**BRIEF:**
Pick out the lines below that include the string "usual".

**EXERCISE DATA:**
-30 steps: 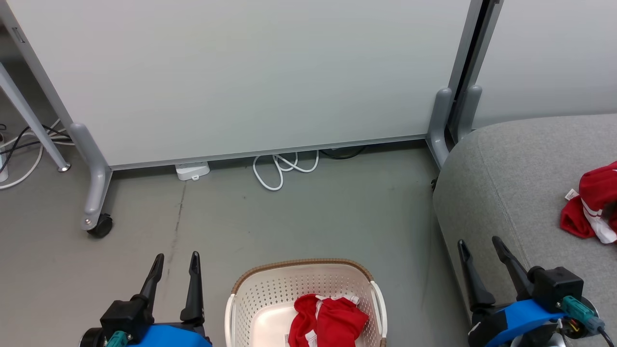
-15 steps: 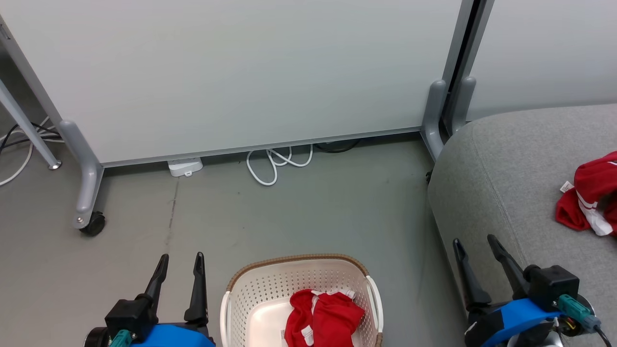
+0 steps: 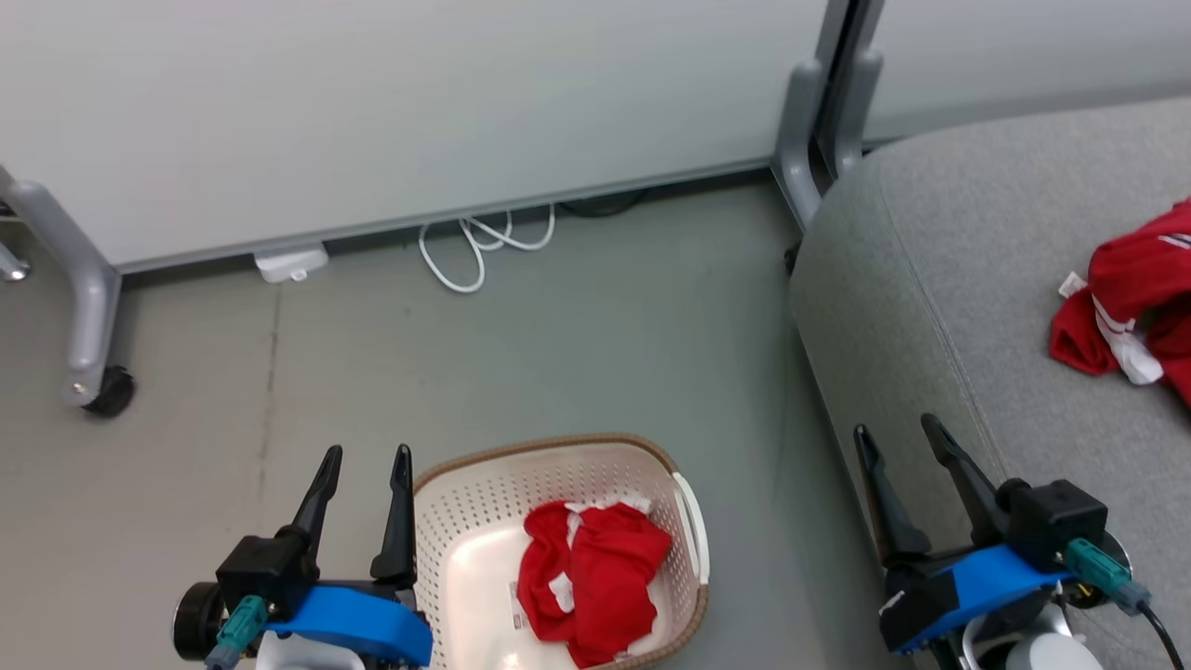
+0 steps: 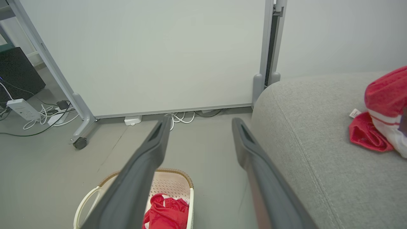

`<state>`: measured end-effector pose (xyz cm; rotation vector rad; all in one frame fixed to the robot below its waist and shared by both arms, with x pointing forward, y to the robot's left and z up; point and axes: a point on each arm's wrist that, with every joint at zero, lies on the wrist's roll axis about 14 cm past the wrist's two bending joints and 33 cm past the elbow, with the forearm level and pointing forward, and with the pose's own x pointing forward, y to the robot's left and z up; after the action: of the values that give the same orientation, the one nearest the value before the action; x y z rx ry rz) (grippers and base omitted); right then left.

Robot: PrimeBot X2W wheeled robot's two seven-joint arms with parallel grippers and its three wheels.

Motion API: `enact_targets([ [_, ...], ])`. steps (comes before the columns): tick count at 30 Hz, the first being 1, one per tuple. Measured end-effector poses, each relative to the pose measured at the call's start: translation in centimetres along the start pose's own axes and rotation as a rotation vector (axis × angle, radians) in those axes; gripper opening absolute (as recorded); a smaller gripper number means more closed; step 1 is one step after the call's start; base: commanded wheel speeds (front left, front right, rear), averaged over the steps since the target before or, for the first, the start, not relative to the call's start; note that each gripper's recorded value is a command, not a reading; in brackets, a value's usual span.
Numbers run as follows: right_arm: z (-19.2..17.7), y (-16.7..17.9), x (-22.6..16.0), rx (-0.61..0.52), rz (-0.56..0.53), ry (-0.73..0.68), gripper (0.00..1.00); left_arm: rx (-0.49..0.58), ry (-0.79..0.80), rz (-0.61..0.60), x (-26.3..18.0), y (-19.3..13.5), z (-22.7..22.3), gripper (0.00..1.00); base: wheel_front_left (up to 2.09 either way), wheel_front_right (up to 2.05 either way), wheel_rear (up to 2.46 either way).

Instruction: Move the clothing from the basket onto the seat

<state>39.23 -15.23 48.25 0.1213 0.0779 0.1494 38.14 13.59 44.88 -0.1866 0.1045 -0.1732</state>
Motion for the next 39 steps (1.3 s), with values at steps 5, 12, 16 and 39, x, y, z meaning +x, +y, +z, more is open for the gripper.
enact_targets([
  [5,-1.1,-0.6,1.0,-0.004,-0.01,0.029,1.0,-0.011,0.06,-0.045,2.2,-1.1,-2.1,1.0,0.0,0.0,0.0],
  [12,-2.9,-0.9,2.9,-0.023,0.0,0.066,1.0,-0.018,0.183,-0.138,5.7,-3.4,-6.8,1.0,0.0,0.0,0.0],
  [16,-4.4,-1.2,3.9,-0.027,0.002,0.098,1.0,-0.029,0.249,-0.192,7.7,-4.7,-9.8,1.0,0.0,0.0,0.0],
  [39,-13.1,-5.8,3.8,0.025,-0.118,0.277,1.0,0.192,0.761,-0.617,9.5,-8.0,-30.8,1.0,0.0,0.0,0.0],
])
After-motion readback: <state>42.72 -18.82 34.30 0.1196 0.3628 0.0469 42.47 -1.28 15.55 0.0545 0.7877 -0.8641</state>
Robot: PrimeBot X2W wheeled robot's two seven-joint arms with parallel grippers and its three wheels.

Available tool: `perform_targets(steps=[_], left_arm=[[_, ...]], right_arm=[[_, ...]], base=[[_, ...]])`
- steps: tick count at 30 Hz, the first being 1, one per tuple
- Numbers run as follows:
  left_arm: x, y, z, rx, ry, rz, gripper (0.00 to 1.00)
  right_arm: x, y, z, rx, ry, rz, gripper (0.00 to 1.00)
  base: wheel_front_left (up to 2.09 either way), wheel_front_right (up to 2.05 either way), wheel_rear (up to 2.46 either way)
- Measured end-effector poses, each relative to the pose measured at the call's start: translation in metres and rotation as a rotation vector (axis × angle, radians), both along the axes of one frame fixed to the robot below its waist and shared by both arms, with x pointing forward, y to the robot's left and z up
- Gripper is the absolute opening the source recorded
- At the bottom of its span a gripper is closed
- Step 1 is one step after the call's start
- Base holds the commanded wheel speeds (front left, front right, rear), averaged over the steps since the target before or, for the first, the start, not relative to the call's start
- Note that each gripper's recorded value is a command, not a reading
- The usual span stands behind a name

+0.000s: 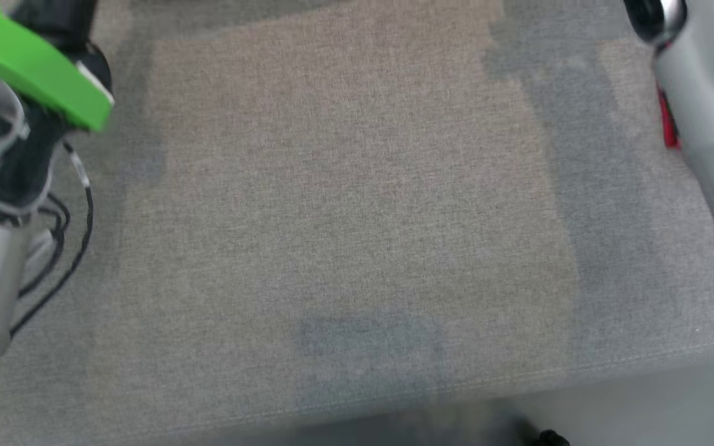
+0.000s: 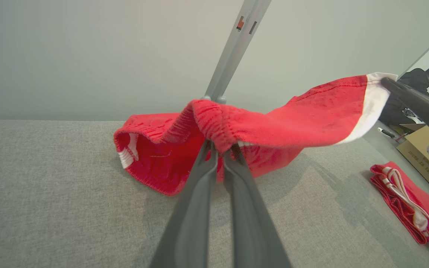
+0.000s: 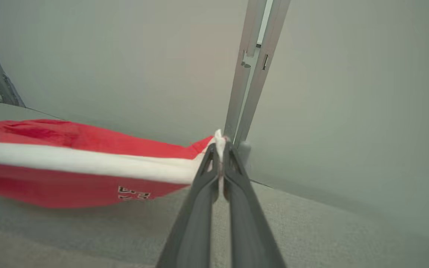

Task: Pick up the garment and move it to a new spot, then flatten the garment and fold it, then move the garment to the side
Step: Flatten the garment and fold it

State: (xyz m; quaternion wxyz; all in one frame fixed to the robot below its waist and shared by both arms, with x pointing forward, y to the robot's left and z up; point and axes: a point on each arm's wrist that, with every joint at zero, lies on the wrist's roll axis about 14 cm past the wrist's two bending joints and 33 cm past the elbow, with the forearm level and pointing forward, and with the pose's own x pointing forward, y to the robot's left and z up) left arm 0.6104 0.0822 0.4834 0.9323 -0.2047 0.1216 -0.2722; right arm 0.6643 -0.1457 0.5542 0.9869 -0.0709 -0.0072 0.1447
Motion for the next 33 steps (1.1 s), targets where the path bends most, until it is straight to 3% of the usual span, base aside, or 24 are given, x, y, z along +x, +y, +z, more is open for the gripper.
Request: perform_targets(steps=[7,16,26,33], left_arm=[[-0.061,0.004,-0.029,0.22,0.064,-0.089,0.0],[-0.126,0.0,-0.032,0.265,0.099,-0.057,0.0],[-0.186,0.006,-0.045,0.305,0.184,0.003,0.0],[-0.231,0.01,-0.063,0.425,0.257,-0.046,0.0]], right_arm=[[-0.054,-0.03,-0.027,-0.05,0.216,-0.007,0.0],[-0.147,-0.066,-0.06,-0.039,0.48,-0.076,0.0],[-0.224,-0.065,-0.057,0.069,0.548,-0.127,0.0],[-0.268,-0.061,-0.065,0.101,0.633,-0.143,0.0]], base=[[0.0,0.0,0.0],[0.0,0.0,0.0],[0.0,0.0,0.0],[0.0,0.0,0.0]])
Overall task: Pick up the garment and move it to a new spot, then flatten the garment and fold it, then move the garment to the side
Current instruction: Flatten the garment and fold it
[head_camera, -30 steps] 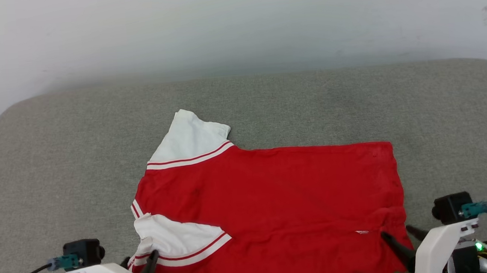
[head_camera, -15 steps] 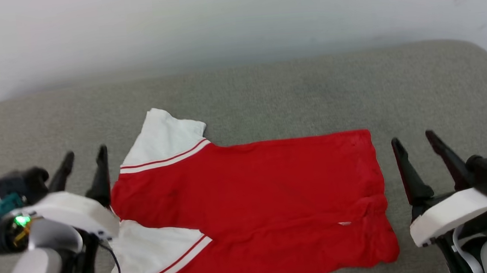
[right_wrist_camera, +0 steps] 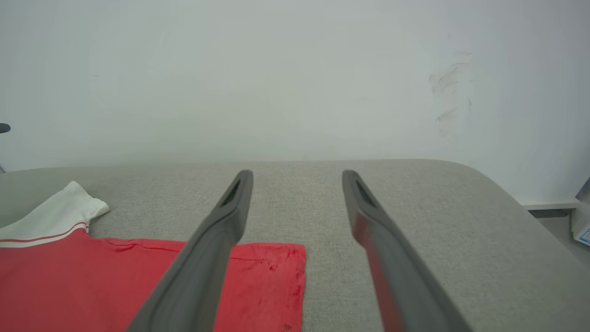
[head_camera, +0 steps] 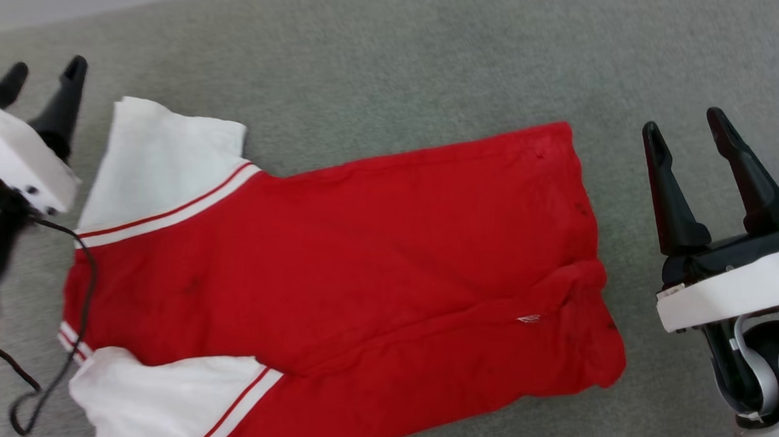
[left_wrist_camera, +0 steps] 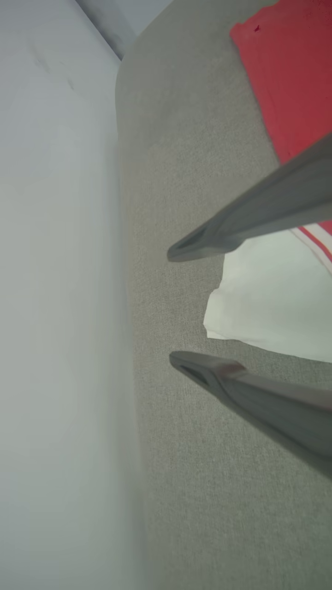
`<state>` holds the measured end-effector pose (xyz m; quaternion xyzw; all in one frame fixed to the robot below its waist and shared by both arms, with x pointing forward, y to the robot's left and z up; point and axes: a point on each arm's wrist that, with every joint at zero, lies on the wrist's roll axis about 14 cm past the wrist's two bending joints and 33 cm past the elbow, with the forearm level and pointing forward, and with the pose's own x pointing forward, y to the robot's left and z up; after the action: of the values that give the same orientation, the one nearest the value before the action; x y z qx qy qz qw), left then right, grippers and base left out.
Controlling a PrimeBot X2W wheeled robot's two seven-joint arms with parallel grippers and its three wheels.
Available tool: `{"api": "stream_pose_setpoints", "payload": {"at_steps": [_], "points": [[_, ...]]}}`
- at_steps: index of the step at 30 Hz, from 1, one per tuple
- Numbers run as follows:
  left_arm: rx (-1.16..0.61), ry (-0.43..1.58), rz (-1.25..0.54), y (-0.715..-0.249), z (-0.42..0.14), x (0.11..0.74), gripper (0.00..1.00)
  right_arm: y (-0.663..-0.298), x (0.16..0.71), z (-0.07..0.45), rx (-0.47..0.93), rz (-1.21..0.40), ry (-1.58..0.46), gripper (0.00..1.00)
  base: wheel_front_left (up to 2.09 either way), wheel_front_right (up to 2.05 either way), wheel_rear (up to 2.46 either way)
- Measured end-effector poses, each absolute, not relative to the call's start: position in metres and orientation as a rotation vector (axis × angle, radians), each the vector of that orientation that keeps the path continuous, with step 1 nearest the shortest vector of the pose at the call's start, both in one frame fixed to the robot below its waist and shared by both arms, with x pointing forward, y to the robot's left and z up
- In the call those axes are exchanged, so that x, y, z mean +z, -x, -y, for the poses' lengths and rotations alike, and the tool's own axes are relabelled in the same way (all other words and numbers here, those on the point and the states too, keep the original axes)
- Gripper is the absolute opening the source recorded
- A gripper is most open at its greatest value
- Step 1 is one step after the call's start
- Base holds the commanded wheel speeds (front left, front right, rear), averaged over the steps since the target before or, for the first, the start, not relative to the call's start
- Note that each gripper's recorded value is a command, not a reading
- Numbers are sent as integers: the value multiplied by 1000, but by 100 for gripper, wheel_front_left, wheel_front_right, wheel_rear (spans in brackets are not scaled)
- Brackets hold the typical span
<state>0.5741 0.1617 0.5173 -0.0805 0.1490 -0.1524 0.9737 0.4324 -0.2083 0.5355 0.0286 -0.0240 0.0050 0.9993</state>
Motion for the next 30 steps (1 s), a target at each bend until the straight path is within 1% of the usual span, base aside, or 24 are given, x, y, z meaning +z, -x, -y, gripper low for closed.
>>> {"api": "stream_pose_setpoints", "payload": {"at_steps": [3, 6, 7, 8, 11, 14, 17, 18, 19, 20, 25, 30], "points": [[-351, 130, -456, -593, -157, 496, 100, -433, 522, 218, -20, 15, -52, 100, 0, 0, 0], [-379, 77, -630, -601, -154, 470, 100, -432, 515, 227, -47, -2, -42, 100, 0, 0, 0], [-390, 46, -739, -603, -153, 451, 100, -430, 510, 233, -67, -13, -39, 100, 0, 0, 0], [-396, 36, -795, -603, -152, 441, 100, -429, 507, 236, -76, -17, -38, 100, 0, 0, 0], [-392, 22, -934, -600, -151, 410, 100, -428, 498, 243, -97, -39, -39, 100, 0, 0, 0], [-365, 27, -1037, -597, -153, 383, 100, -426, 487, 247, -113, -65, -48, 100, 0, 0, 0], [-344, 72, -1100, -598, -152, 371, 100, -423, 480, 251, -128, -84, -56, 100, 0, 0, 0], [-339, 85, -1122, -597, -151, 366, 59, -422, 478, 252, -132, -91, -55, 100, 0, 0, 0], [-338, 103, -1138, -597, -149, 364, 13, -422, 477, 253, -135, -96, -55, 100, 0, 0, 0], [-335, 115, -1143, -597, -148, 363, 0, -421, 475, 254, -138, -101, -56, 100, 0, 0, 0], [-331, 171, -1145, -592, -143, 363, 0, -422, 474, 254, -137, -111, -74, 100, 0, 0, 0], [-343, 168, -1061, -594, -143, 377, 0, -430, 471, 248, -117, -144, -131, 100, 0, 0, 0]]}}
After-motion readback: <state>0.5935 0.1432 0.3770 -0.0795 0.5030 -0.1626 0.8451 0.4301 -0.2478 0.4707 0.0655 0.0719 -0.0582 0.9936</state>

**SOLUTION:**
Motion API: `enact_targets([ [_, ...], ])`. steps (comes before the columns): tick count at 30 Hz, the first being 1, one per tuple. Measured end-effector poses, each relative to the pose measured at the call's start: translation in centimetres along the start pose's own axes and rotation as a rotation vector (axis × angle, radians) in those axes; gripper opening absolute (as recorded); a smaller gripper number means more closed; step 1 is one step after the call's start; base: commanded wheel speeds (front left, front right, rear), averaged over the steps since the target before or, for the first, the start, not relative to the call's start; note that each gripper's recorded value is a command, not a reading; in brackets, a value's usual span.
- The usual span stands behind a name
Motion for the next 33 steps (1.1 s), targets where the path bends most, until it is straight to 3% of the usual span, base aside, or 24 are given, x, y, z along +x, +y, +z, more is open for the gripper.
Motion for the next 30 steps (1 s), a target at each bend until the straight path is within 1% of the usual span, base aside, or 24 are given, x, y, z meaning +z, -x, -y, gripper low for closed.

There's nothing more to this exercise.